----- Extracted entries -----

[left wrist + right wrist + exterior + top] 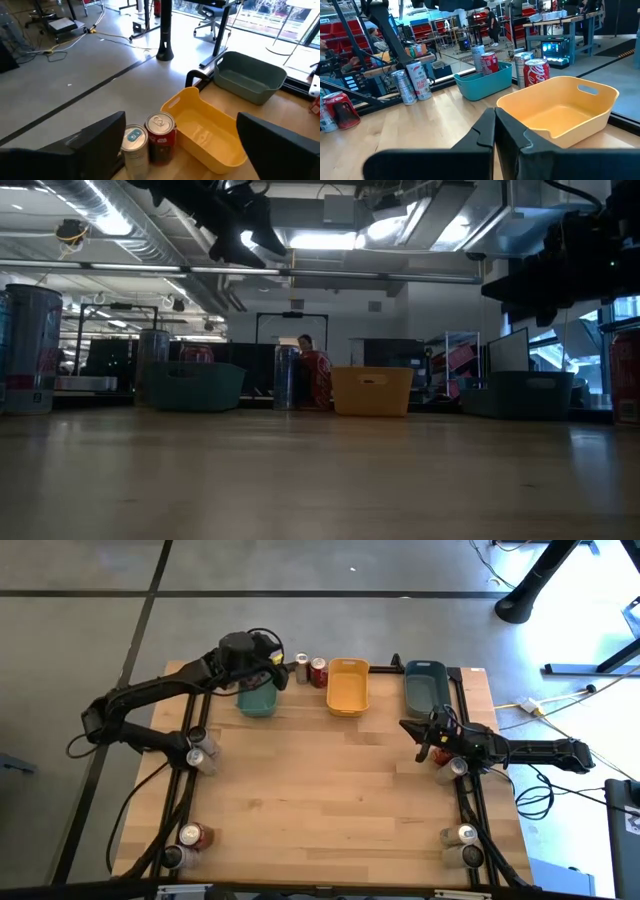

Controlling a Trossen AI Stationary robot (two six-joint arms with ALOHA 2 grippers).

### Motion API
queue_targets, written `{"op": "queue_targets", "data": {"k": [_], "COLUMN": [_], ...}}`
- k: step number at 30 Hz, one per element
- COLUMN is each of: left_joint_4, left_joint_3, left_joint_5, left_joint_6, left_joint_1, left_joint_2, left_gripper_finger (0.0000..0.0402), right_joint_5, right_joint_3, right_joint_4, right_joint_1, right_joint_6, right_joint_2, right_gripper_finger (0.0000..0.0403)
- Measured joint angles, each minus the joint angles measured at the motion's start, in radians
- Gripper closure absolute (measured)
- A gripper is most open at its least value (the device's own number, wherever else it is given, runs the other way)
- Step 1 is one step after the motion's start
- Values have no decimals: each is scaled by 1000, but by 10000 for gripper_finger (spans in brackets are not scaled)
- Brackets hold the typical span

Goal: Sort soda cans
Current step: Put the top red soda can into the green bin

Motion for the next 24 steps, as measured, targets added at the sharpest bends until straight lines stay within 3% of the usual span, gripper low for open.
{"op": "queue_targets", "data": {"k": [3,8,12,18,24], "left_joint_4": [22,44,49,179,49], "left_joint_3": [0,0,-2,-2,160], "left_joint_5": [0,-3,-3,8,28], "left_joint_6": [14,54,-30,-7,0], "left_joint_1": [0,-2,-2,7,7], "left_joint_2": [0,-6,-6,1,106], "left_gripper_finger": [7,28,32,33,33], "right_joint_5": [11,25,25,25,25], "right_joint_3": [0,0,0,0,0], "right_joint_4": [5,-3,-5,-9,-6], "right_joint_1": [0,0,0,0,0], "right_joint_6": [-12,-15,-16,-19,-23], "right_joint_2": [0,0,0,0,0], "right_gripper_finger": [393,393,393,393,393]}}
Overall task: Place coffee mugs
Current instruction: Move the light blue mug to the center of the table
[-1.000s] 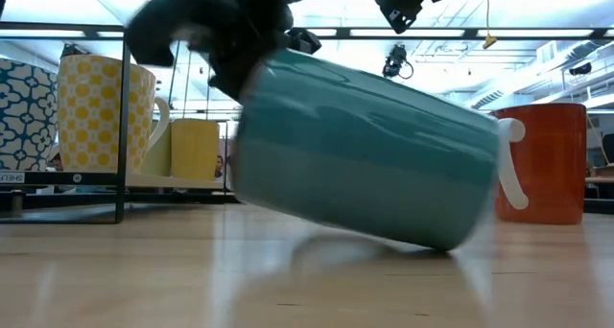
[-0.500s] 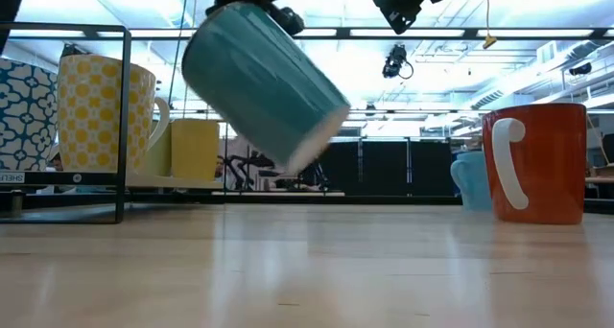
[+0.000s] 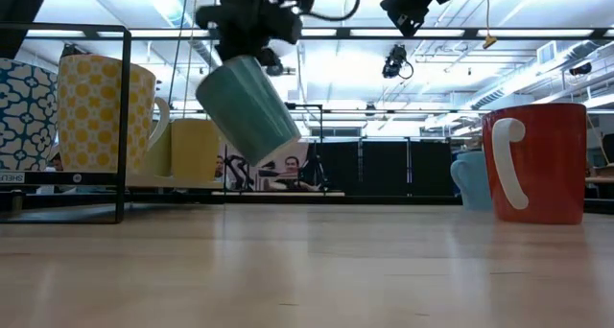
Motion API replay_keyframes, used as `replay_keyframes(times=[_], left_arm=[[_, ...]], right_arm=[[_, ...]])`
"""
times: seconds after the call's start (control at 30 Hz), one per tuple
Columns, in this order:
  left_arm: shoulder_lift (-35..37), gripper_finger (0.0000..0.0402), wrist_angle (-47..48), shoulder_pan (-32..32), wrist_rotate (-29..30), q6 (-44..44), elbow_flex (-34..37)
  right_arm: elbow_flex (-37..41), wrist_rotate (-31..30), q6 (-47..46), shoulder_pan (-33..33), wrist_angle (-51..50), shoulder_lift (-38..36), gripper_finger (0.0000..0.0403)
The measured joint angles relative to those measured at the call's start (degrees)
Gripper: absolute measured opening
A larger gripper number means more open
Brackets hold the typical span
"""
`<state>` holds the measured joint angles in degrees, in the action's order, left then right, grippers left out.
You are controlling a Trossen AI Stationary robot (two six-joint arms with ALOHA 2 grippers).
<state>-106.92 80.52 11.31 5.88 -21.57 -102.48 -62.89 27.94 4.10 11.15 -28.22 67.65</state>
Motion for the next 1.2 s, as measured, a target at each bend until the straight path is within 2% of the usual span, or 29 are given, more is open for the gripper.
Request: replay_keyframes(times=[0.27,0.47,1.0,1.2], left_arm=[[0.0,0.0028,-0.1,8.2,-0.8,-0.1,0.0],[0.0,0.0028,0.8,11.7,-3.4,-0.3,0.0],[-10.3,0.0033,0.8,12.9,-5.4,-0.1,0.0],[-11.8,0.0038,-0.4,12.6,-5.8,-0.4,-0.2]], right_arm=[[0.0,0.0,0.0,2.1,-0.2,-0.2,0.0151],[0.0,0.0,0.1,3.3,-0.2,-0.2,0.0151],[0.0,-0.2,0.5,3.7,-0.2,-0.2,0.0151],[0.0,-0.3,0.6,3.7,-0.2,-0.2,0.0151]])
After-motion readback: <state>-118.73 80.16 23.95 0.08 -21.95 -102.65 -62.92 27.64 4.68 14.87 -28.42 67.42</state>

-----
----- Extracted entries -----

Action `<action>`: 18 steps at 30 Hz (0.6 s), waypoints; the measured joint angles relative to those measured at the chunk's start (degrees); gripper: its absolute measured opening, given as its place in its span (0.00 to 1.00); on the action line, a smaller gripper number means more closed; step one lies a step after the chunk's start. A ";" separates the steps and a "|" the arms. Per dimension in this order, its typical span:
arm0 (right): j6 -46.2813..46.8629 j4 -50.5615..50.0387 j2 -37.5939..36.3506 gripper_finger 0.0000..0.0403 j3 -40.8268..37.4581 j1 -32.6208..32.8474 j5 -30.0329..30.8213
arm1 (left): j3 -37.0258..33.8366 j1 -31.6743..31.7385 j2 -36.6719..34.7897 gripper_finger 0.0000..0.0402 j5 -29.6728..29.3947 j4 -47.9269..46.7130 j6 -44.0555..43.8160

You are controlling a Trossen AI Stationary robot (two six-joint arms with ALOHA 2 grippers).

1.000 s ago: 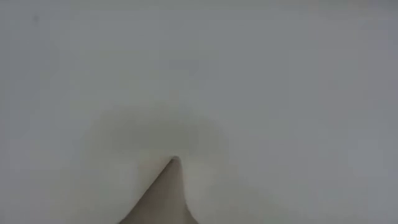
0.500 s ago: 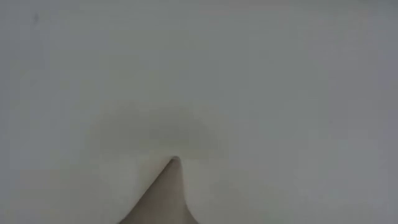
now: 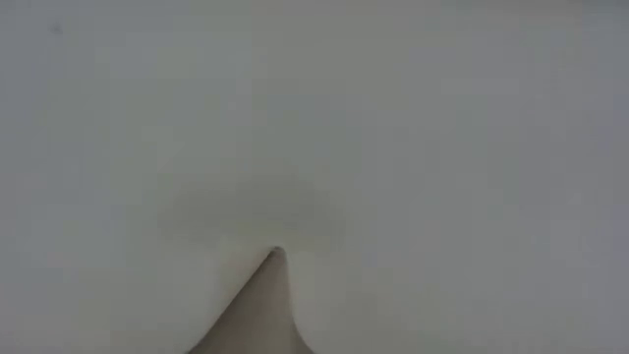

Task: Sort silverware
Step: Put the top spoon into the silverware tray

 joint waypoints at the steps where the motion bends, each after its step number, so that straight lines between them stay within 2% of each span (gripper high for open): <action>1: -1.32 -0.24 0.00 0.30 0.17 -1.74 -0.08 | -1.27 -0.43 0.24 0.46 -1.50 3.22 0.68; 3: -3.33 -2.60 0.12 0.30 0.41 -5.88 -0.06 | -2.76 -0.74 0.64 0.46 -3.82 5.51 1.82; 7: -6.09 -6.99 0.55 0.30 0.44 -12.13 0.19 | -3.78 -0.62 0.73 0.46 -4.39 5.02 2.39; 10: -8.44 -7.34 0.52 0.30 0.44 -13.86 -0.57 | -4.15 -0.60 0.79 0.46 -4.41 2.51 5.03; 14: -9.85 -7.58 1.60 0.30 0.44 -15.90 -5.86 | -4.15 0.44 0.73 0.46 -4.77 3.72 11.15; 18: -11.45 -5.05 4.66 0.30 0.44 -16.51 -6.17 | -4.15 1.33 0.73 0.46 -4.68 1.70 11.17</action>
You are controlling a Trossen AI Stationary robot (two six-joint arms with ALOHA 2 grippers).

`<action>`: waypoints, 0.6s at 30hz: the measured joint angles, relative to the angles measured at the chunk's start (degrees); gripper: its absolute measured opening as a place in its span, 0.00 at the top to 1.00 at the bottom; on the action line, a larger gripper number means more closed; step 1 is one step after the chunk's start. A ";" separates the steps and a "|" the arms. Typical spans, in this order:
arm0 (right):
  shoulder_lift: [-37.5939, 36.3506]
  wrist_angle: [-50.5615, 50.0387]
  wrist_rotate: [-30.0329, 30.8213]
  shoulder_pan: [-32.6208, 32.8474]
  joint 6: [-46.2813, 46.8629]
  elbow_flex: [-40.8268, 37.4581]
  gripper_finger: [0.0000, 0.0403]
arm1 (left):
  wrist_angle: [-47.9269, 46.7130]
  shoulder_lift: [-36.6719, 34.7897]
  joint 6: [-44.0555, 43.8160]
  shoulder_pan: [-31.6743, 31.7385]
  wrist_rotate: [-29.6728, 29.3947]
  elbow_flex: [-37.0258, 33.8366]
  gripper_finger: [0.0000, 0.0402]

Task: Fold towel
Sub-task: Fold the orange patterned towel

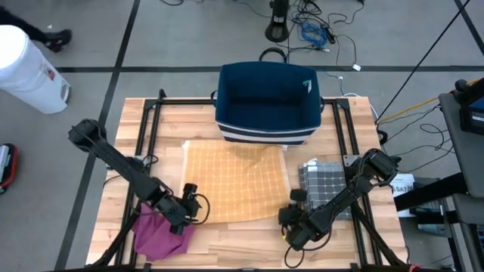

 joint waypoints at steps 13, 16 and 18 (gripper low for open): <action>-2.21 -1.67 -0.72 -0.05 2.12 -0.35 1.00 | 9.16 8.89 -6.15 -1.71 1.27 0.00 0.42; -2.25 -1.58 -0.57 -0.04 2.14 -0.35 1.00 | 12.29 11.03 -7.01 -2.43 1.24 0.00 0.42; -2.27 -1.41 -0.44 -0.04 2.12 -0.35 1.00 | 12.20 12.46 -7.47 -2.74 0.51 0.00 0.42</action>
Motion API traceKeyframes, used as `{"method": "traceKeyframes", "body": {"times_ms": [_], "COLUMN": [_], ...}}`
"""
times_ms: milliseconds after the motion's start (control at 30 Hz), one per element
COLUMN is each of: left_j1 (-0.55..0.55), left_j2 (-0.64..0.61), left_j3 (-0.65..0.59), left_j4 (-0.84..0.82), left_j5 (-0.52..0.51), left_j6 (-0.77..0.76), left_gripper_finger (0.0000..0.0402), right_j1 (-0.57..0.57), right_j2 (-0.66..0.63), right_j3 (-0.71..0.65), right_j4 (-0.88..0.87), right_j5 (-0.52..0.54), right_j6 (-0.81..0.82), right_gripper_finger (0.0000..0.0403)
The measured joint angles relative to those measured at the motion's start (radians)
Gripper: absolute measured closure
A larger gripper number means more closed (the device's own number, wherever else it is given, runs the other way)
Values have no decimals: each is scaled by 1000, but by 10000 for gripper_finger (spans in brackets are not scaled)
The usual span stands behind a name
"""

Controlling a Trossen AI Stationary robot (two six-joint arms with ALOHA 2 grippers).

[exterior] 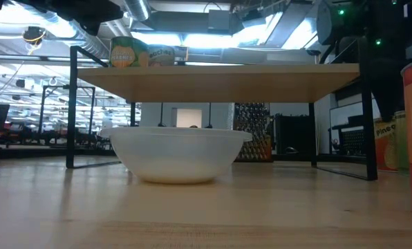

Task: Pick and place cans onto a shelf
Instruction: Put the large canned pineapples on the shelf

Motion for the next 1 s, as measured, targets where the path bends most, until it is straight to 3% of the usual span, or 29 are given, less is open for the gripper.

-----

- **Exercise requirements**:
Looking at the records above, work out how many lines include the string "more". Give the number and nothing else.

- **Output for this task**:
5